Transitioning into Retirement


Transitioning into Retirement

Given that retirement is something that ‘most people’ look forward to…you’ve worked and saved hard…you’ve got a bucket list of things you still want to do and achieve…why does it sometimes not quite ‘feel right’?

You know you’ve got enough money (i.e. you are now financial independent) but ceasing paid work, and moving from the stability of a regular pay cheque to living off your accumulated savings is sometimes a hard adjustment to make. Experience with our own clients tells us that it can take a couple of years to settle into a spending pattern and to make that mental shift from accumulation to decumulation.

Here are six tips to help you to avoid the common mistakes people make and to enjoy your hard earned financial independence.

1. Don’t underestimate how long you might live

Unless you have a serious health issue, the evidence suggests that an affluent couple who have reached age 65 can reasonably expect to live for another three decades. Longevity, as life expectancy is known, is continuing to improve although more slowly than in the past and there is no reason to suggest this trend will not continue. Planning for a short retirement is not a sensible strategy.

2. Don’t underestimate the effects of inflation on your income and capital

Almost everything that you want to buy will get more expensive each year and fewer of us are retiring with a fully inflation-linked guaranteed pension. That means that to enable you to be able to continue to afford your lifestyle costs and avoid running out of money before you run out of life, your wealth is likely to need to generate a return over inflation. Even if you are lucky enough to have an inflation-linked pension, there is no guarantee that its rate of increase will match that of your own expenditure. Even modest levels of inflation can have a very serious impact on spending power and the longer the time period the worse this can be. A relatively modest inflation rate of 3.5%pa (which is roughly the annualised average of the UK Retail Prices Index since the beginning of the 1990s) will halve the value of your money after around 20 years.

3. Beware of products offering ‘low risk’ returns which are significantly higher than cash deposits

You might also be seduced into buying structured products which purport to offer a market-beating return as long as one or more market indices do not fall (at all or by more than a certain percentage) over a set period. These products are rarely created to benefit the end investor, i.e. YOU.

Beware of products offering ‘low risk’ returns which are significantly higher than cash deposits. If something looks too good to be true, it probably is. If there were really low risk high return investments, everyone would buy them, their price would rise and their returns would fall to a level consistent with investors’ expectations of their actual risk.

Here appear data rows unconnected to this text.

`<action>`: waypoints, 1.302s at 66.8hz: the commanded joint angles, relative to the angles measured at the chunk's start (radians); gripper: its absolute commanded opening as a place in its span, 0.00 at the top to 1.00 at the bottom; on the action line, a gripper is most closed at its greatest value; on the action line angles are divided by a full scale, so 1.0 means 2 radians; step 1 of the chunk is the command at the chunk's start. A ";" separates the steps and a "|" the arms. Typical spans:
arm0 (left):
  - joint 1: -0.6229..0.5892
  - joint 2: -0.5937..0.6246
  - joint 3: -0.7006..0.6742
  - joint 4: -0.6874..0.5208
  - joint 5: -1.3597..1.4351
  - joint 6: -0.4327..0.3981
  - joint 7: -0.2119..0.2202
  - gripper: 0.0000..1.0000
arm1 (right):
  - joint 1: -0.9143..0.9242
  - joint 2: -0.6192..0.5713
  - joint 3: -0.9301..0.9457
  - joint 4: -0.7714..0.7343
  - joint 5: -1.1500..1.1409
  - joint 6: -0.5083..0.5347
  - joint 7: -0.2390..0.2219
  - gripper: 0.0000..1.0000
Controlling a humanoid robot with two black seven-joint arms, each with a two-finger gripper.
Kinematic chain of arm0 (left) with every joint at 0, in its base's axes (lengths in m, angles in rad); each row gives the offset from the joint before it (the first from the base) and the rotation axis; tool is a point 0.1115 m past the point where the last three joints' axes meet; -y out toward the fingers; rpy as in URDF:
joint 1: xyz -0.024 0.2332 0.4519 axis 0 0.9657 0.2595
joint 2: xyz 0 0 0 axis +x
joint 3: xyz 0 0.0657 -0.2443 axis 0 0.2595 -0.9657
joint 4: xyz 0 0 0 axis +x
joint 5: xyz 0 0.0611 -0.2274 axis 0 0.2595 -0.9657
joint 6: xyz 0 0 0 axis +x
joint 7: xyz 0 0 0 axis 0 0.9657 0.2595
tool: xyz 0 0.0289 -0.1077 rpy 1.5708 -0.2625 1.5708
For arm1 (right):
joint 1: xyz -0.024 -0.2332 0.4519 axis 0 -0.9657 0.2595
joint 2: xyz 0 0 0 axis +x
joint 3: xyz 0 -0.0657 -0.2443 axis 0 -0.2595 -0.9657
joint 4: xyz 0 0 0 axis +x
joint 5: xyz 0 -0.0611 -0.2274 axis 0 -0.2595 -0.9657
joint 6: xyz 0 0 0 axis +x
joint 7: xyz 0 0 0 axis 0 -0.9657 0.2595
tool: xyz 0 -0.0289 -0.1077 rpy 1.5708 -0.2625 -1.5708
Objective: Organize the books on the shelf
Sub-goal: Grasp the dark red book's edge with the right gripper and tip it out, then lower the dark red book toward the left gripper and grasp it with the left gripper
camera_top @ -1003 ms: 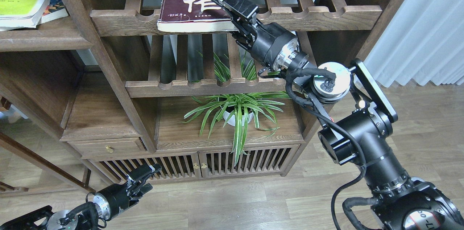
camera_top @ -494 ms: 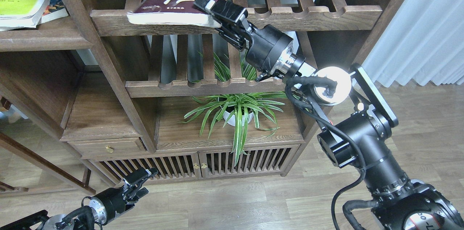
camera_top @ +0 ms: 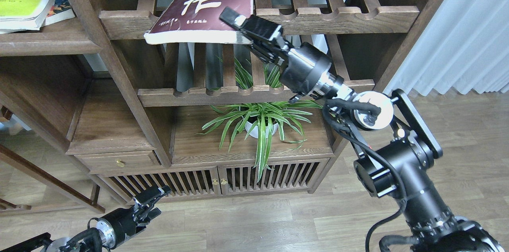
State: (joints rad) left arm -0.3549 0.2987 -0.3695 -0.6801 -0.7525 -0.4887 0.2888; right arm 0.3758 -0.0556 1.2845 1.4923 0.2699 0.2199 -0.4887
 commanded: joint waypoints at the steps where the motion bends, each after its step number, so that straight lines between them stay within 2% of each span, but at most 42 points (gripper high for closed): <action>1: 0.000 -0.003 -0.012 -0.004 0.000 0.000 0.000 0.01 | -0.044 -0.024 0.000 0.005 0.023 0.056 0.000 1.00; 14: -0.001 -0.005 -0.017 -0.024 0.000 0.000 0.000 0.01 | -0.096 -0.031 0.000 0.006 0.057 0.134 0.000 1.00; 24: -0.004 -0.005 -0.028 -0.063 0.000 0.000 -0.001 0.01 | -0.120 -0.034 -0.013 0.006 0.091 0.134 0.000 1.00; 32: -0.003 0.000 -0.048 -0.116 0.000 0.000 -0.002 0.01 | -0.143 -0.044 -0.056 0.006 0.099 0.134 0.000 1.00; 42: -0.002 0.009 -0.058 -0.154 0.000 0.000 -0.002 0.01 | -0.147 -0.057 -0.098 0.005 0.099 0.134 0.000 1.00; 54: 0.000 0.055 -0.061 -0.209 0.000 0.000 -0.005 0.01 | -0.158 -0.057 -0.111 -0.006 0.100 0.134 0.000 1.00; 62: 0.003 0.105 -0.065 -0.263 0.000 0.000 -0.028 0.02 | -0.160 -0.051 -0.111 -0.020 0.100 0.134 0.000 1.00; 67: 0.004 0.131 -0.065 -0.290 0.000 0.000 -0.034 0.02 | -0.160 -0.050 -0.112 -0.024 0.100 0.134 0.000 1.00; 72: 0.004 0.152 -0.069 -0.311 -0.001 0.000 -0.034 0.02 | -0.163 -0.048 -0.116 -0.026 0.100 0.134 0.000 1.00; 73: 0.005 0.166 -0.077 -0.332 -0.001 0.000 -0.034 0.02 | -0.164 -0.047 -0.124 -0.026 0.100 0.134 0.000 1.00; 87: 0.001 0.195 -0.102 -0.385 0.001 0.000 -0.032 0.03 | -0.165 -0.047 -0.129 -0.027 0.100 0.134 0.000 1.00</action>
State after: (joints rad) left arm -0.3464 0.6596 -0.5472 -1.3971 -0.7543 -0.4887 0.2209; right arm 0.0468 -0.1493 1.0303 1.4390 0.4704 0.4885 -0.4883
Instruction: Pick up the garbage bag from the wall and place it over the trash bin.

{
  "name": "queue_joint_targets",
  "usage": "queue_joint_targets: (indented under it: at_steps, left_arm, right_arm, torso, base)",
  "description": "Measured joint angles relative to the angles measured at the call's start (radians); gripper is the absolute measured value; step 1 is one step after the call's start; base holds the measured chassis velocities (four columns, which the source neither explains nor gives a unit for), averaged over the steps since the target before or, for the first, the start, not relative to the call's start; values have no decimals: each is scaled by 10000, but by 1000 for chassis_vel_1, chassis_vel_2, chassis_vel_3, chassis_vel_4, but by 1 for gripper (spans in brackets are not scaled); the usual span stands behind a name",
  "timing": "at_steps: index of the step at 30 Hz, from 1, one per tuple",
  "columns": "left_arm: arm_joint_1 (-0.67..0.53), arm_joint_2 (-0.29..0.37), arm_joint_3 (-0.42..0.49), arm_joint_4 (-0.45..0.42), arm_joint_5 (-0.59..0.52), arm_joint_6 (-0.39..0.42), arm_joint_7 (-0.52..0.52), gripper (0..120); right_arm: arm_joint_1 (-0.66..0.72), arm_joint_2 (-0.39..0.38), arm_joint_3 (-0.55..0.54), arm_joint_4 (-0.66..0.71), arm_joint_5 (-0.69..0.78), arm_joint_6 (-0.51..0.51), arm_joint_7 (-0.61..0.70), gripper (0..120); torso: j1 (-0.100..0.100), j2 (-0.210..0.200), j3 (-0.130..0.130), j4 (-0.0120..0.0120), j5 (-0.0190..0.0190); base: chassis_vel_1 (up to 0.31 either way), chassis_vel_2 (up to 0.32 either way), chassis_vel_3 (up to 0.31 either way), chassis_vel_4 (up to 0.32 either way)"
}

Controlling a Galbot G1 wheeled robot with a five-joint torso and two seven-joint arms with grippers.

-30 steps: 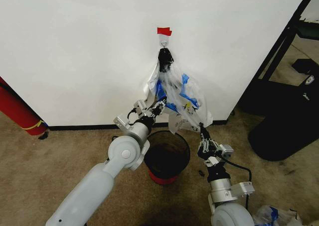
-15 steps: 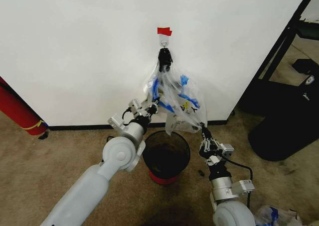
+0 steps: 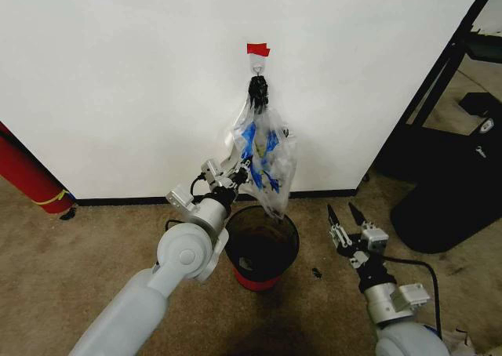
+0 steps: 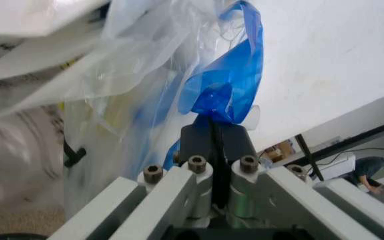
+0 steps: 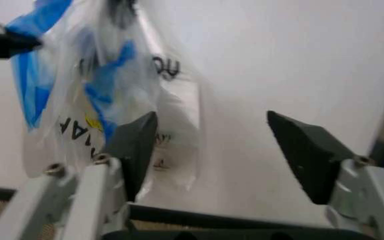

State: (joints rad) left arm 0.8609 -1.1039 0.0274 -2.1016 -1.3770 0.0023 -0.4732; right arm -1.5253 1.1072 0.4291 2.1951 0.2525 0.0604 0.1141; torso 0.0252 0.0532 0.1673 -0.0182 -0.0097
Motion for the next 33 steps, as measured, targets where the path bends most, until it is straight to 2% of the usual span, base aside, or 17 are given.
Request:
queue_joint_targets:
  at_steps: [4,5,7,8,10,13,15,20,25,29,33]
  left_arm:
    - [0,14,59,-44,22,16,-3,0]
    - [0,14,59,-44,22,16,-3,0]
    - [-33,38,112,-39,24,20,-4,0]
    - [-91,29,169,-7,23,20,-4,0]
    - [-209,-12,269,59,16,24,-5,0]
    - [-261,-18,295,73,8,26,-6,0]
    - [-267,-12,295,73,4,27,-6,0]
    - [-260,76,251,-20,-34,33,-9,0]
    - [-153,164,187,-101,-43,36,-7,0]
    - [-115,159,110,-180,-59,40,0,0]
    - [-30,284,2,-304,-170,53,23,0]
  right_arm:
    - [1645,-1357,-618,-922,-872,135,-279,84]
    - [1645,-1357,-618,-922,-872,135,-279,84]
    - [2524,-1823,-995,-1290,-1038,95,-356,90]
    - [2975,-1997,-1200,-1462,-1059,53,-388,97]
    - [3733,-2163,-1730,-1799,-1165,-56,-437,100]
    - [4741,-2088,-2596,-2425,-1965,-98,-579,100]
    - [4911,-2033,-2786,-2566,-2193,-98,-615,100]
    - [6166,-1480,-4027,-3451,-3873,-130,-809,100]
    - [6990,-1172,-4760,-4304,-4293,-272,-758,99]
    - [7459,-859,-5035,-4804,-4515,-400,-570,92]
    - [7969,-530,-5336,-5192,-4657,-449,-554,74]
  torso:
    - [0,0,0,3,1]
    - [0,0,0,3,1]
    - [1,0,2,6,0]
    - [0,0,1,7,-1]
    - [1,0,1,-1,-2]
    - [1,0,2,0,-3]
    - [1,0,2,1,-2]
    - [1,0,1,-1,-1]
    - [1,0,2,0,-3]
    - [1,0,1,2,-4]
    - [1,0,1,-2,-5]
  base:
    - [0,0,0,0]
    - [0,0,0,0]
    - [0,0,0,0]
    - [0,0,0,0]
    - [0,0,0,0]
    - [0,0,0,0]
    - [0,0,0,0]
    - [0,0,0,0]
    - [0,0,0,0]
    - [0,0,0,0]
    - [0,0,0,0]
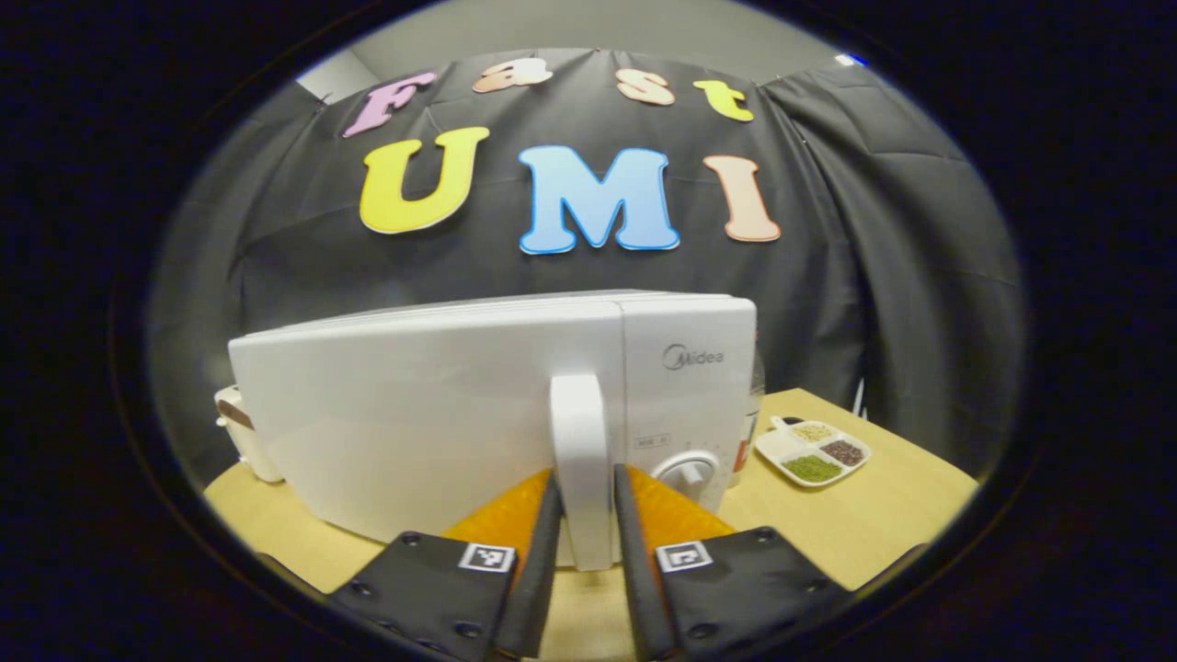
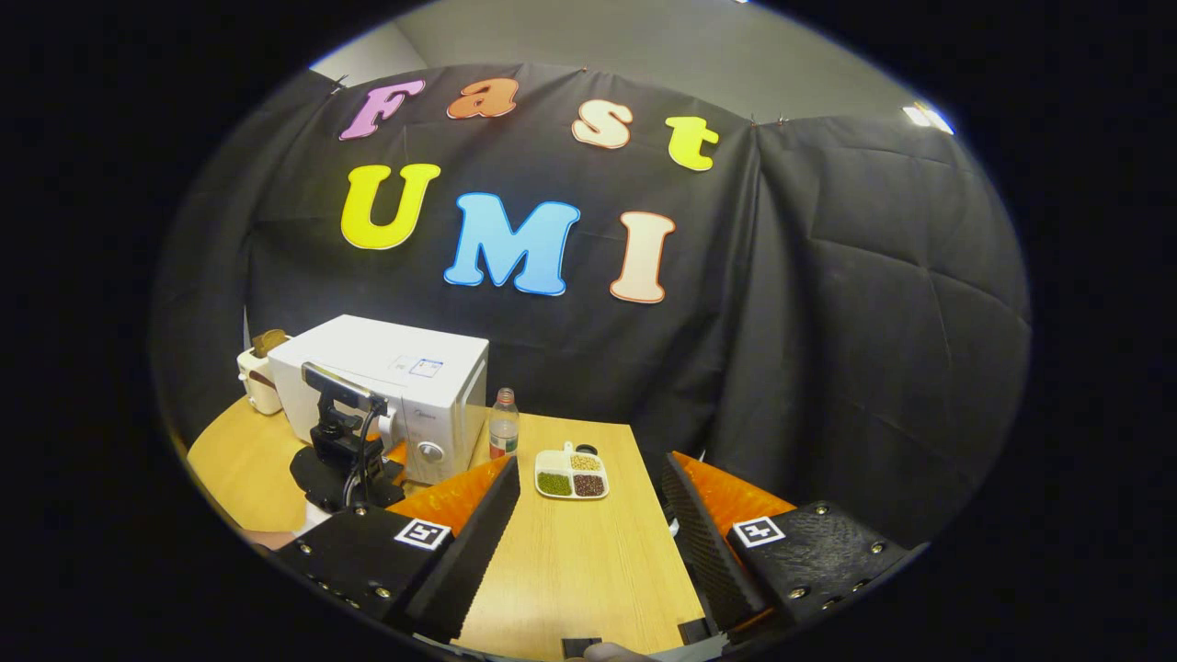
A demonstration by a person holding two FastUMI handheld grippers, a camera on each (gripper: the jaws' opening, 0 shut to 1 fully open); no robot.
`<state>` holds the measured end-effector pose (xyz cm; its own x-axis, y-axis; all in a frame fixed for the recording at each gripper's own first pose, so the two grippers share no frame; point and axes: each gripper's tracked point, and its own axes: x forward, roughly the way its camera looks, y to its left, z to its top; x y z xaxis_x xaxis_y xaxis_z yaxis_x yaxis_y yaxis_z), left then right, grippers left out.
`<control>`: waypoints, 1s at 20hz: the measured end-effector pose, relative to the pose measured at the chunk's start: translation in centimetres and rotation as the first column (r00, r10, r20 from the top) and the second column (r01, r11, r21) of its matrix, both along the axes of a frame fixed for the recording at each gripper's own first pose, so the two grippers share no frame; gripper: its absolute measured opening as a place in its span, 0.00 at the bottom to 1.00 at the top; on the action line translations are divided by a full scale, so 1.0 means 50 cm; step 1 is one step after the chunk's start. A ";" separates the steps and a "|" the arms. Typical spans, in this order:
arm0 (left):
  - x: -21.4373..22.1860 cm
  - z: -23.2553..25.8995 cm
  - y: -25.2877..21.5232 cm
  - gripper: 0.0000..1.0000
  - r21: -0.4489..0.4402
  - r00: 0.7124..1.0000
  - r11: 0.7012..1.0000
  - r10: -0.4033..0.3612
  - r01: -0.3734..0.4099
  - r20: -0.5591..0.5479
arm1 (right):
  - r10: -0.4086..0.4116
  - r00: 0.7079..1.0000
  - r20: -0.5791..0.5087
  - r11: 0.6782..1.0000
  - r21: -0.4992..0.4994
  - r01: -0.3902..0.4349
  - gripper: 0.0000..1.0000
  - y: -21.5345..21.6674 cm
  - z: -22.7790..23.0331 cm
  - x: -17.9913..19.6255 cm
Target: Open the microwave oven with the left hand, put the food in, and close the microwave oven.
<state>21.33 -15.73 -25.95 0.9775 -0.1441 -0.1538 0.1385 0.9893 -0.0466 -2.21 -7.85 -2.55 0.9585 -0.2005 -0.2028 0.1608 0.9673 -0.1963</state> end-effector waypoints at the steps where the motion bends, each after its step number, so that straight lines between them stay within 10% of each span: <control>1: 0.000 -0.007 -0.003 0.34 -0.017 1.000 1.000 -0.011 0.011 -0.012 | 0.018 1.000 0.021 1.000 0.016 -0.018 0.96 0.013 0.009 0.005; 20: -0.091 0.001 0.024 0.20 0.013 0.999 1.000 -0.025 0.025 -0.031 | 0.108 0.994 0.001 0.989 0.106 -0.108 0.96 0.085 -0.032 0.007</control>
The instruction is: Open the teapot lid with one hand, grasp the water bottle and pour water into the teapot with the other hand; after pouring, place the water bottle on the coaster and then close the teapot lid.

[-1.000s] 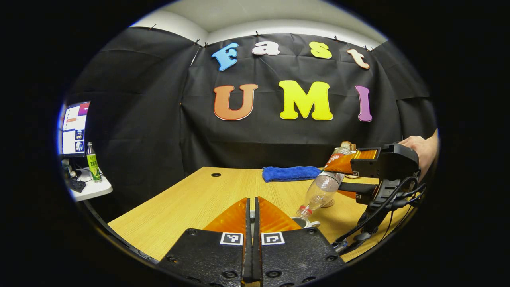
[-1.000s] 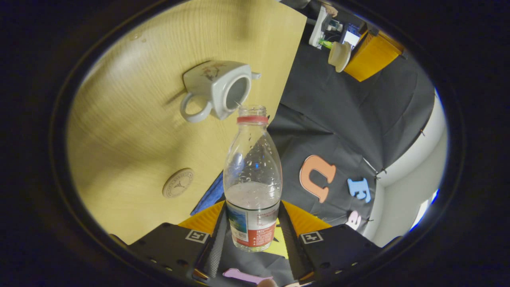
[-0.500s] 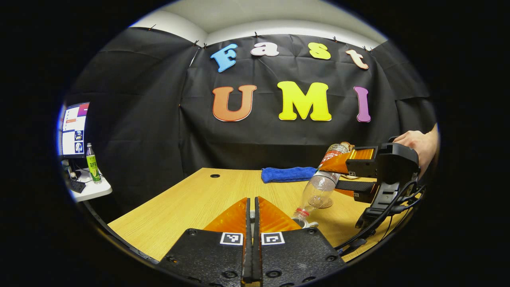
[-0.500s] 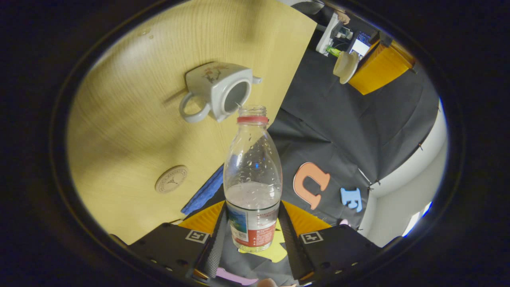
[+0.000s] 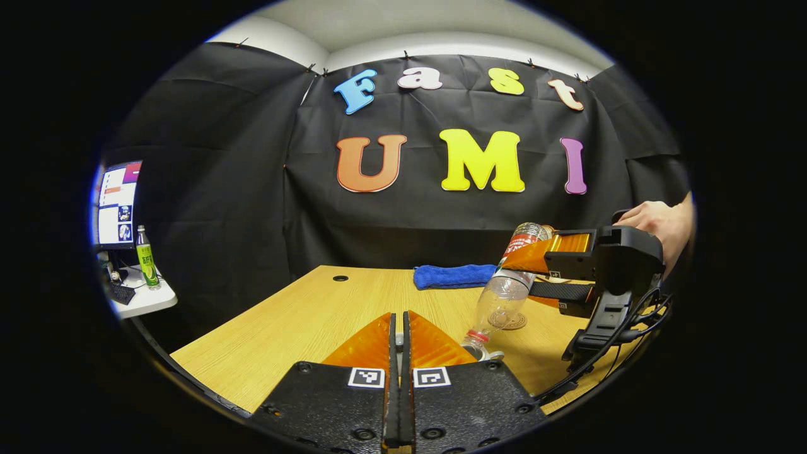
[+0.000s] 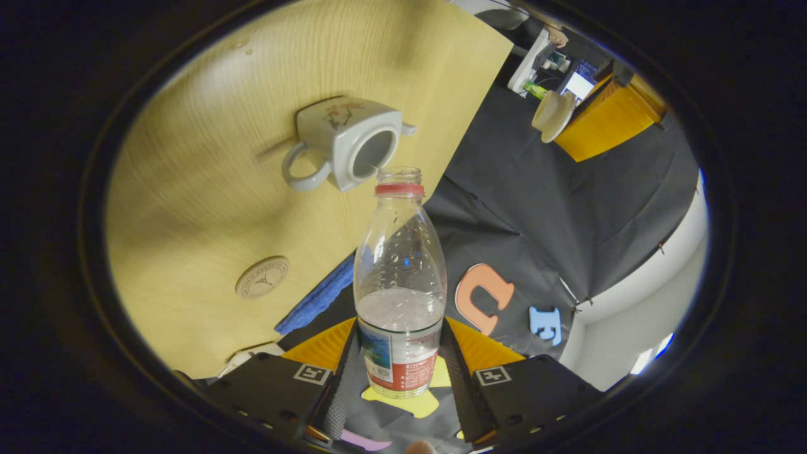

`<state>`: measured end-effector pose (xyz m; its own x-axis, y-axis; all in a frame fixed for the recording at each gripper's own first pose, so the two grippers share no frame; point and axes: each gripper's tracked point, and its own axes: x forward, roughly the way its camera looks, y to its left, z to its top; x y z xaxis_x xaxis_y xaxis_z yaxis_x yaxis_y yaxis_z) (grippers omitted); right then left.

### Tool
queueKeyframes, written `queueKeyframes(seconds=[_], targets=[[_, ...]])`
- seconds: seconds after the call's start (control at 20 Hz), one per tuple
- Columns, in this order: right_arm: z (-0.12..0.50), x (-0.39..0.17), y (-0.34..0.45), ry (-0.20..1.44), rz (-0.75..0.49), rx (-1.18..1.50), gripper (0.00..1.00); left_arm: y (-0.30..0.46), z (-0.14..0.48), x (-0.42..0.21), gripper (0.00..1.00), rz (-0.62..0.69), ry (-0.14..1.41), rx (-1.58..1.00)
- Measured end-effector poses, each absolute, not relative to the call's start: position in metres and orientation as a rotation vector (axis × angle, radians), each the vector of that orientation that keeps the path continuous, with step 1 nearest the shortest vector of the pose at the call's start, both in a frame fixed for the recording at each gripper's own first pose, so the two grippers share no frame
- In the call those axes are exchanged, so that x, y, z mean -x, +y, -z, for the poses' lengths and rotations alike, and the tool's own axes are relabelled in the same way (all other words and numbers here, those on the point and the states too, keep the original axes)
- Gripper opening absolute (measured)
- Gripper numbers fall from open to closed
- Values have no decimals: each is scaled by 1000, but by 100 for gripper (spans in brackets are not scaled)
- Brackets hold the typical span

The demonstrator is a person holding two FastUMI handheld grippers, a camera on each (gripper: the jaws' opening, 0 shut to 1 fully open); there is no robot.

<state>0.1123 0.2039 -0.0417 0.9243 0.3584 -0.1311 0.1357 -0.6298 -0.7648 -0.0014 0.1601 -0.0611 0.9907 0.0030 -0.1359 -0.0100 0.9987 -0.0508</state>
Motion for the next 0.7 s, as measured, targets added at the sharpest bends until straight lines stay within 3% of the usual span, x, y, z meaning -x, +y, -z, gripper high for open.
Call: queueKeyframes(seconds=[0.7], targets=[[46, -111, 204, -356, -360, 2197, 70, 170, 58, 3, 3, -33, 123, 62]])
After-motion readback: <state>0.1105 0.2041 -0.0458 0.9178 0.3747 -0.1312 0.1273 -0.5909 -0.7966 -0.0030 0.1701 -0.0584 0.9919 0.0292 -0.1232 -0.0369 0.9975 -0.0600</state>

A total return approach, within a well diversified portfolio, where you use a combination of interest, dividends and capital to fund your living expenses, is likely to be the most effective (and tax-efficient) approach, although it does require structure and discipline.

4. Don’t confuse volatility with permanent loss of capital

A well-diversified investment portfolio, with a sensible allocation to real assets such as equities, has a good chance of providing both inflation protection and additional (i.e. real) returns over the long term (25 years or more). The price you pay for this higher expected return is volatility, i.e. your investments moving up and down each day based on the balance of supply and demand according to investors’ collective perceptions of the current and future earnings generated by the underlying businesses.
The chances of experiencing a permanent loss of capital with a fully diversified investment portfolio are extremely low. The chances of a permanent loss of capital from investing in things like private equity, hedge funds and single company equities is much, much higher.

5. Don’t think that you need access to all of your capital all of the time

Holding excessive amounts of cash on deposit when you are unlikely ever to need such funds comes at a high price. Cash has historically been a poor hedge against inflation and holding too much in cash means that your other investments have to work even harder to generate the necessary returns to protect your capital against such inflation. As a general guide, you should hold on deposit about twice that element of your annual living costs that can’t be met from guaranteed pensions, rental or other predictable income, plus sufficient to cover any known capital expenditure which is likely within the next three years or so. You may wish to hold more or less cash than this but it is a good starting point.

6. Don’t spend too little or too much

Making the adjustment from a regular pay cheque to living off your wealth can be difficult and you should allow yourself time to make that adjustment. Spend too much and your wealth could be exhausted too rapidly and your standard of living seriously affected. Spend too little and you run the risk that you don’t enjoy life as much as you might while you remain fit and well and, in addition, all you do is increase the inheritance tax that will ultimately become due on your estate.

A proper lifetime cashflow analysis (your ‘Bucket’) will enable you to stress test a range of scenarios based on a range of factors such as spending level, inflation rate, investment allocation, investment returns, tax rates and time horizons. Once you understand the range of possibilities, you can start to determine an appropriate strategy.

If you can avoid these common mistakes you will minimise the chances of financial failure. That means that you can live your life to the full and free from fear, worry and anxiety about money; that’s got to be something worth living for!